31      La chambre de recours a estimé que le public pertinent se composait du grand public, qui fait preuve d’un niveau d’attention moyen, en ce qui concerne les produits tels que ceux compris dans la classe 33. S’agissant des produits de consommation courante comme les eaux minérales comprises dans la classe 32, elle a considéré que les consommateurs feraient preuve d’un niveau d’attention faible et que, en ce qui concerne les produits et les services s’adressant à un public professionnel, par exemple les services de vente en gros de vins compris dans la classe 35, celui-ci pouvait faire preuve d’un niveau d’attention élevé. Elle a conclu qu’il y avait lieu de prendre en considération le public hispanophone ayant le niveau d’attention le moins élevé afin d’évaluer le risque de confusion.

32      Cette appréciation n’a pas été contestée par les parties.

 Sur la comparaison des produits et des services en cause

33      Pour apprécier la similitude entre les produits ou les services en cause, il y a lieu de tenir compte de tous les facteurs pertinents qui caractérisent le rapport entre eux. Ces facteurs incluent, en particulier, leur nature, leur destination, leur utilisation ainsi que leur caractère concurrent ou complémentaire. D’autres facteurs peuvent également être pris en compte, tels que les canaux de distribution des produits concernés [voir arrêt du 14 mai 2013, Sanco/OHMI – Marsalman (Représentation d’un poulet), T‑249/11, EU:T:2013:238, point 21 et jurisprudence citée].

34      Dans la décision attaquée, la chambre de recours a considéré que les produits visés par la marque demandée compris dans la classe 33, à savoir les « boissons alcoolisées (à l’exception des bières) ; vin », étaient identiques à ceux couverts par la marque antérieure.

35      S’agissant des produits compris dans la classe 32, à savoir les « bières », la chambre de recours a considéré que ceux-ci étaient très similaires à ceux couverts par la marque antérieure.

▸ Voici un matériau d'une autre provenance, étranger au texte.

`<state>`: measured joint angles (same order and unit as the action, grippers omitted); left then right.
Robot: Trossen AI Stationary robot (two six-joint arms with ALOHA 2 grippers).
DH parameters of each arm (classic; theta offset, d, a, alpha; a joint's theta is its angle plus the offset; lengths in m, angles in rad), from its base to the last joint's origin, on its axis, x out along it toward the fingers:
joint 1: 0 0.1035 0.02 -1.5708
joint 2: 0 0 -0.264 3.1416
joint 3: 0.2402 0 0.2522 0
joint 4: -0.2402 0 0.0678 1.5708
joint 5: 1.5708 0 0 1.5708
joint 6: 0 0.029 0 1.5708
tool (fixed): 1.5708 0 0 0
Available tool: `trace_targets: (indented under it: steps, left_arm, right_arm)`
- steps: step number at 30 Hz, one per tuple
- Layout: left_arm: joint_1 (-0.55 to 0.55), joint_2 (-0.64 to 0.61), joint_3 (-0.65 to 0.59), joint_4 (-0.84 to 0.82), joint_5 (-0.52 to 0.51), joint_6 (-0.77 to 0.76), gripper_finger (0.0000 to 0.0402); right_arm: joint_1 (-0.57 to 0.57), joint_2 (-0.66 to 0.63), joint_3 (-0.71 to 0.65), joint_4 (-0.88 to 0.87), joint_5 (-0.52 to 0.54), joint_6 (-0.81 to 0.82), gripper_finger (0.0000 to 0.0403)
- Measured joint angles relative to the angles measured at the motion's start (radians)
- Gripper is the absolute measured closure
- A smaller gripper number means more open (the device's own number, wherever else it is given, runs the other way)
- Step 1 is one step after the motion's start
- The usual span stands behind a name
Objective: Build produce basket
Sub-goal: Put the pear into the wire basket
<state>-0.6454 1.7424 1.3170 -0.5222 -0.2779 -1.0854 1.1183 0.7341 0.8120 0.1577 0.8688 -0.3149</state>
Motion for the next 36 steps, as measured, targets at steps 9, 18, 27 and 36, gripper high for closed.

36      Ensuite, elle a apprécié comme étant moyennement similaires aux produits couverts par la marque antérieure les « moûts » compris dans la classe 32, les « services de vente en gros et au détail dans les commerces et par des réseaux informatiques mondiaux de vinaigres, moûts, vins, liqueurs et boissons alcoolisées de toutes sortes » compris dans la classe 35 et les « production de vins pour le compte de tiers ; services de distillerie de spiritueux ; conservation de vins et boissons alcoolisées ; pressurage de fruits ; services de transformation et traitement du raisin pour l’obtention de boissons alcoolisées » compris dans la classe 40.

37      S’agissant des « vinaigres » compris dans la classe 30, des « eaux minérales et gazeuses et autres boissons sans alcool ; boissons à base de fruits et jus de fruits ; sirops et autres préparations pour faire des boissons » compris dans la classe 32 et des « stockage, mise en bouteilles et distribution de vins, liqueurs et boissons alcoolisées de toutes sortes » compris dans la classe 39, elle a considéré qu’ils étaient similaires à un faible degré aux produits couverts par la marque antérieure.

38      Enfin, elle a estimé que tous les autres produits et services étaient différents des produits couverts par la marque antérieure.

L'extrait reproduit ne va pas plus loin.